_TASK GOAL_:
Where the word "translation" shows up in the entries below, please copy the whole line.

_INFORMATION SUPPLIED_:
=-=-=

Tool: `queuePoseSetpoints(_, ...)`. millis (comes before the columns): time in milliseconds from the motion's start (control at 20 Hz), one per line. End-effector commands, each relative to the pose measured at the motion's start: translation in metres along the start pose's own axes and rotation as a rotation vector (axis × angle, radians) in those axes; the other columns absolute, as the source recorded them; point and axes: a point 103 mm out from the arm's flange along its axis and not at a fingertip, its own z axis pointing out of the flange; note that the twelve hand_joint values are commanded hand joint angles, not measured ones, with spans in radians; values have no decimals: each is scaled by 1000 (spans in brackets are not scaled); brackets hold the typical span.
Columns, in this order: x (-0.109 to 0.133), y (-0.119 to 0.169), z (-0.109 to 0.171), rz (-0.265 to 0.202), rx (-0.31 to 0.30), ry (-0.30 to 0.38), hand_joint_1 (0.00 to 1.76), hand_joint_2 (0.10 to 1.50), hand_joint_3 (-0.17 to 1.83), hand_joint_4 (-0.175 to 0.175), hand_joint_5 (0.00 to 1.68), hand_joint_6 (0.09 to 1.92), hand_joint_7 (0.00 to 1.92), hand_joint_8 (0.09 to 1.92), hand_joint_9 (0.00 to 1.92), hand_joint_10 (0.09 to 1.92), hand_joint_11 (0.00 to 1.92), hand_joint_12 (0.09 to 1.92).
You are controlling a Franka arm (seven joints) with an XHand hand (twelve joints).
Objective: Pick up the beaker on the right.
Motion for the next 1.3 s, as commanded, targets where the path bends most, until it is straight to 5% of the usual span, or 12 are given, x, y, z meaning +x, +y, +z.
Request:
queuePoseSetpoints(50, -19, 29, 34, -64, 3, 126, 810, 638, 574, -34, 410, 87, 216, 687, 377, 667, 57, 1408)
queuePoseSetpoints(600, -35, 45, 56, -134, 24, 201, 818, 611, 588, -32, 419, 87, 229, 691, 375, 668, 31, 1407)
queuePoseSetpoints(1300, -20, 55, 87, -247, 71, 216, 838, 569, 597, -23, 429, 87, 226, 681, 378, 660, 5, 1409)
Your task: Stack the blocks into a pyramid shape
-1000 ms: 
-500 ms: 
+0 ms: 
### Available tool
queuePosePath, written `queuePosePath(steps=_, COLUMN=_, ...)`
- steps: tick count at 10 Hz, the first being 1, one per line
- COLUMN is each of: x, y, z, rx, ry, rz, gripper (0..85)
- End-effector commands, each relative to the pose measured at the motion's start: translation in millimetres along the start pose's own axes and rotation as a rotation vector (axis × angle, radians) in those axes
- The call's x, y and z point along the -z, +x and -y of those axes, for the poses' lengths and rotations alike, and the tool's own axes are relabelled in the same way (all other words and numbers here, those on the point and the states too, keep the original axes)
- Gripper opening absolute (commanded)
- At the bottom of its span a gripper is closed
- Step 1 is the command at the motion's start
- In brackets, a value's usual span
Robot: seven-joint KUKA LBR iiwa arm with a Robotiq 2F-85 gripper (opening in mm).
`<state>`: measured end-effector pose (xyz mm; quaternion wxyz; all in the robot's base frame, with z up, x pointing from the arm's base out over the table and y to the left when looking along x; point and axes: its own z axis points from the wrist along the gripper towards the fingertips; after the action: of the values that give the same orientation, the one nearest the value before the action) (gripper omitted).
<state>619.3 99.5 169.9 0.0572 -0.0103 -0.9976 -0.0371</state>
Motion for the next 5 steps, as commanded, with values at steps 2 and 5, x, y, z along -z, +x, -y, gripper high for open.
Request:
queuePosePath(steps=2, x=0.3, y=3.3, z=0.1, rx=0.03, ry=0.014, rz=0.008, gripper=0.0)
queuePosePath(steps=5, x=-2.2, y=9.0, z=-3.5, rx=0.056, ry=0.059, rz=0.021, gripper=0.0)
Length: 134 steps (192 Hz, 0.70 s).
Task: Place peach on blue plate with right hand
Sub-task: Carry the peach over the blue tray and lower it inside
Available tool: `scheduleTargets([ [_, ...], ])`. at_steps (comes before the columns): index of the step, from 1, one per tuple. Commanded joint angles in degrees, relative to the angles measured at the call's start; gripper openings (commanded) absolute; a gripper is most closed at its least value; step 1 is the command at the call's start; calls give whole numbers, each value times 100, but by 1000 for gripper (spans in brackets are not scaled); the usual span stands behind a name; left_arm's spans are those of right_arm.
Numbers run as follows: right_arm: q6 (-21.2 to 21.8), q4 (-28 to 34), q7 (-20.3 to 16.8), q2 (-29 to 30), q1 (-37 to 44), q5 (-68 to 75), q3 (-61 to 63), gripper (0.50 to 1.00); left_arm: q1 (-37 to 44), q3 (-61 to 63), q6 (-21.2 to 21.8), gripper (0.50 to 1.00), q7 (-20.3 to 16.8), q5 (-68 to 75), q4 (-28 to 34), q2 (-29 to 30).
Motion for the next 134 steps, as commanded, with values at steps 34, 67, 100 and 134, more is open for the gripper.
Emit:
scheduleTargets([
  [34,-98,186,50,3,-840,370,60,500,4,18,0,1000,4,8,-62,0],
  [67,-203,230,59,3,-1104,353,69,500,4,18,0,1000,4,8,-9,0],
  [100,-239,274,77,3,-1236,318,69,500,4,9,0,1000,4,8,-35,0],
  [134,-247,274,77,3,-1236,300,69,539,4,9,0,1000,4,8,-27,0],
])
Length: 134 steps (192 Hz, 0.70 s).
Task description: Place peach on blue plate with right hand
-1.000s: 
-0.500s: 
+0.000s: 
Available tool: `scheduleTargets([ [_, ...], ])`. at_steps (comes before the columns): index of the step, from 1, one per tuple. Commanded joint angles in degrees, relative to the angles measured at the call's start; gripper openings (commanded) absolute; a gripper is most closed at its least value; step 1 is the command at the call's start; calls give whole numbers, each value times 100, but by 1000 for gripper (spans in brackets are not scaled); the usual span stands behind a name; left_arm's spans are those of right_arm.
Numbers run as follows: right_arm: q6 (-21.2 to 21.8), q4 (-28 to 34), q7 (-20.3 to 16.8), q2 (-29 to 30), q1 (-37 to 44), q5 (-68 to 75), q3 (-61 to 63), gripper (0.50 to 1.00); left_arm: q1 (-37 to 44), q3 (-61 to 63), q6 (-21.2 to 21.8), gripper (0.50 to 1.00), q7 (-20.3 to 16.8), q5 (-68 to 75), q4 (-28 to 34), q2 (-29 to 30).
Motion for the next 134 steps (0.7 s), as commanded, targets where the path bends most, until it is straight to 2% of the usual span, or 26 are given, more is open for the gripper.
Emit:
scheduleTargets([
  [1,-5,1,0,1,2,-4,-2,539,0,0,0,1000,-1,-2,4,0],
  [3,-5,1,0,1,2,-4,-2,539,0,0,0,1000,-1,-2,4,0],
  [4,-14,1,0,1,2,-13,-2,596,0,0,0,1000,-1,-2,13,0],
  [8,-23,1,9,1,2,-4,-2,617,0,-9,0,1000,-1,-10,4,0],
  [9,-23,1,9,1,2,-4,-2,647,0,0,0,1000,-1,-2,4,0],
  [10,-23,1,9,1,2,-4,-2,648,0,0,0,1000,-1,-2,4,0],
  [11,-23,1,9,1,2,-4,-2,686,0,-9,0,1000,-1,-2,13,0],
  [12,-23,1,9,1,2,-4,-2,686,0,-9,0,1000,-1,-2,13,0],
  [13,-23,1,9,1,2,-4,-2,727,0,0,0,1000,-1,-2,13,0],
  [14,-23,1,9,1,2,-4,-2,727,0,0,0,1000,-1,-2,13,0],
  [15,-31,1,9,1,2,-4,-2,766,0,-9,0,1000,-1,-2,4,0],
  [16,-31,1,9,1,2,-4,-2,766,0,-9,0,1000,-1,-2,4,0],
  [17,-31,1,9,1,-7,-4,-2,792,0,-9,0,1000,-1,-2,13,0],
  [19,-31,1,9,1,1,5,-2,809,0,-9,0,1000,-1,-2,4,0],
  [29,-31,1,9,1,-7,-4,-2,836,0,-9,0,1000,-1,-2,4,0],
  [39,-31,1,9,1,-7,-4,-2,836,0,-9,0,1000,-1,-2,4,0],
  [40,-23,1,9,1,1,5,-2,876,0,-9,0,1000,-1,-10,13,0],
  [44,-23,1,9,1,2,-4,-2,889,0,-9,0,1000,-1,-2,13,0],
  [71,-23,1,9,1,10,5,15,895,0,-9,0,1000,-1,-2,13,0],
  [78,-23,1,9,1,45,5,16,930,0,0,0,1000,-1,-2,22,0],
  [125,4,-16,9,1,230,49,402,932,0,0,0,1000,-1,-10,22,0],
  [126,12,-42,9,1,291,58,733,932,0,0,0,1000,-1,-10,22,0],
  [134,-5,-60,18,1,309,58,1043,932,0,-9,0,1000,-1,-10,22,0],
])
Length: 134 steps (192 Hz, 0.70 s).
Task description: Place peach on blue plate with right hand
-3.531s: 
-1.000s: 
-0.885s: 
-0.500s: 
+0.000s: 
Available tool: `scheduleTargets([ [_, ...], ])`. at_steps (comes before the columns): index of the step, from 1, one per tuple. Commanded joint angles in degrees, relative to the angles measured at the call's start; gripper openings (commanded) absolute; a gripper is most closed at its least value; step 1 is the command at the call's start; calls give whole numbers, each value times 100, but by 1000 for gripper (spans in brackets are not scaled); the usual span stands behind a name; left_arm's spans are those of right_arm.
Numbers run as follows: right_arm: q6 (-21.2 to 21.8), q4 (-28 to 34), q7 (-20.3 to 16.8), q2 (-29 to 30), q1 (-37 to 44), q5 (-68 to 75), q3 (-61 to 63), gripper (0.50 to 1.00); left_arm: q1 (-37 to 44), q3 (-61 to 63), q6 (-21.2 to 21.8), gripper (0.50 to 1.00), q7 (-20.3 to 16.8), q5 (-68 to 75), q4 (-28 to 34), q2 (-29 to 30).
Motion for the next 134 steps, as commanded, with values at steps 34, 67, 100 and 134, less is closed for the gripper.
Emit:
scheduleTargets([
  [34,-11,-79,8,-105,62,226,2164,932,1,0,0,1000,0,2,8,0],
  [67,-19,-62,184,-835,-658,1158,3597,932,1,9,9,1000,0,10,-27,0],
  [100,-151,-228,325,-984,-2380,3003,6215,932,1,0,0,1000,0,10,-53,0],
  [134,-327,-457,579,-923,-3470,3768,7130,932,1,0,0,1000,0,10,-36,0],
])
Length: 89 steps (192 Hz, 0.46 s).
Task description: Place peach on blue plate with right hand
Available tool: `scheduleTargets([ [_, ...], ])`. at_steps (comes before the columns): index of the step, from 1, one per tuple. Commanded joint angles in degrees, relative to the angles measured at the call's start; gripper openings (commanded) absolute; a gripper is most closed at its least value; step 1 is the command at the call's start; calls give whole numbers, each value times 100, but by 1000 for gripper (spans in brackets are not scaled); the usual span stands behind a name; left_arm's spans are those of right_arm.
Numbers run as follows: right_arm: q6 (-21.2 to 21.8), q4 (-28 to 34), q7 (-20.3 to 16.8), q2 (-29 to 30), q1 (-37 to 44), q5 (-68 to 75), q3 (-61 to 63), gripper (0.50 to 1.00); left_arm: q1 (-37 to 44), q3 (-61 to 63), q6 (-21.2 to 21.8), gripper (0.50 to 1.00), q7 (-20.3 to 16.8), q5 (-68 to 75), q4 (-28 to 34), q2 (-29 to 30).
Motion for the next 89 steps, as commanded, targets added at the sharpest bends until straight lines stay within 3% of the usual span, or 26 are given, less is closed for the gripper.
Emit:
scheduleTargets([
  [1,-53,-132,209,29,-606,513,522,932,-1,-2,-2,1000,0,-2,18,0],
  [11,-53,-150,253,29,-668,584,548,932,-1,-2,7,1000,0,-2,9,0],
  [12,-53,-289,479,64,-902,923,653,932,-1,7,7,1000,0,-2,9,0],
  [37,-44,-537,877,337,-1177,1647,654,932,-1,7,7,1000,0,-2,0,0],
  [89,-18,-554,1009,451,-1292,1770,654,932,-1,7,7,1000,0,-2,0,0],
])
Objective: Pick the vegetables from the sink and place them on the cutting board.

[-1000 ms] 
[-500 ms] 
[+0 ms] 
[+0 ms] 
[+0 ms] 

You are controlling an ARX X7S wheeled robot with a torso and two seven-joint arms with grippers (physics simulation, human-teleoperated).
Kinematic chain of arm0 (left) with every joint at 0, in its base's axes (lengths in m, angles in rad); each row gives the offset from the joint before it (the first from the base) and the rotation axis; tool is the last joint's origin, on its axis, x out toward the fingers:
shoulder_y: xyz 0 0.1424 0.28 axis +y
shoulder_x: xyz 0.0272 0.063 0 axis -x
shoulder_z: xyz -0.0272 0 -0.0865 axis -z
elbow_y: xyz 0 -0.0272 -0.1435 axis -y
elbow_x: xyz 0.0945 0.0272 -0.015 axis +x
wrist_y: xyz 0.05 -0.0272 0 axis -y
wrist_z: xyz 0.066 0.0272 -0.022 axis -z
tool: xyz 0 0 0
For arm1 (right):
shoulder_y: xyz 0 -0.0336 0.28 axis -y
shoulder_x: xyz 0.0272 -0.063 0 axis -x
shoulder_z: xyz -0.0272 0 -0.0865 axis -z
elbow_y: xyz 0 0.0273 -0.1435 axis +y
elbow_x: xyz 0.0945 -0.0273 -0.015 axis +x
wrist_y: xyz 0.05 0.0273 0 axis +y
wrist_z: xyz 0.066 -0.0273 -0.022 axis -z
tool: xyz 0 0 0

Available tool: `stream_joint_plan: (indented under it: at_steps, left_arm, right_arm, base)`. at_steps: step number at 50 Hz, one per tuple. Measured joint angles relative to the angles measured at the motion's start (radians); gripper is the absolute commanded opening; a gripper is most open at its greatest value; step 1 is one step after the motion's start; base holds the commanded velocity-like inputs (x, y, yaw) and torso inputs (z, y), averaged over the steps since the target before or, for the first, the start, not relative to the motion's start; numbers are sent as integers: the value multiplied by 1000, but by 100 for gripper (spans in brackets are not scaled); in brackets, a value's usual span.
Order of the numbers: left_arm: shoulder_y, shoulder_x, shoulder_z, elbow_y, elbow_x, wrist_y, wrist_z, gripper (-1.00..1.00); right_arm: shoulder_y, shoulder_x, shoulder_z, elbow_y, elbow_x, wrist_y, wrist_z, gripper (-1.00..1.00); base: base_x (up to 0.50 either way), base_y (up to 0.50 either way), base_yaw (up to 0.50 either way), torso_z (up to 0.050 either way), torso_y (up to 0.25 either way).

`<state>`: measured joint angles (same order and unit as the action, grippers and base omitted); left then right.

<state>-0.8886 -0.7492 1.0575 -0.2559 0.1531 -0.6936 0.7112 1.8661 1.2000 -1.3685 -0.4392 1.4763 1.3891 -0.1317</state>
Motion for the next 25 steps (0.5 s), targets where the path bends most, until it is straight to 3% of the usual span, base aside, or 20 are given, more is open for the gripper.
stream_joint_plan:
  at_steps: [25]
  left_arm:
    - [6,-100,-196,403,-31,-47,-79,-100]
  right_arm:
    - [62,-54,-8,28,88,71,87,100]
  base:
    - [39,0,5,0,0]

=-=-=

_FINAL ANSWER_:
Tool: `queuePoseSetpoints(_, ...)`. millis (comes before the columns): time in milliseconds from the motion's start (control at 20 Hz), one per line. End-effector commands, each relative to the pose measured at the motion's start: translation in metres along the start pose's own axes and rotation as a rotation vector (axis × angle, radians) in those axes; the other columns absolute, as the source recorded them; point and axes: a point 103 mm out from the arm's flange along its axis and not at a fingertip, its own z axis pointing out of the flange; note that the twelve hand_joint values are commanded hand joint angles, not measured ones, with spans in radians; values have no decimals: each is scaled by 1000 (spans in brackets are not scaled); brackets hold the typical span.
- End-effector commands, each relative to the pose measured at the motion's start: translation in millimetres along the start pose's own axes and rotation as a rotation vector (axis × angle, radians) in those axes

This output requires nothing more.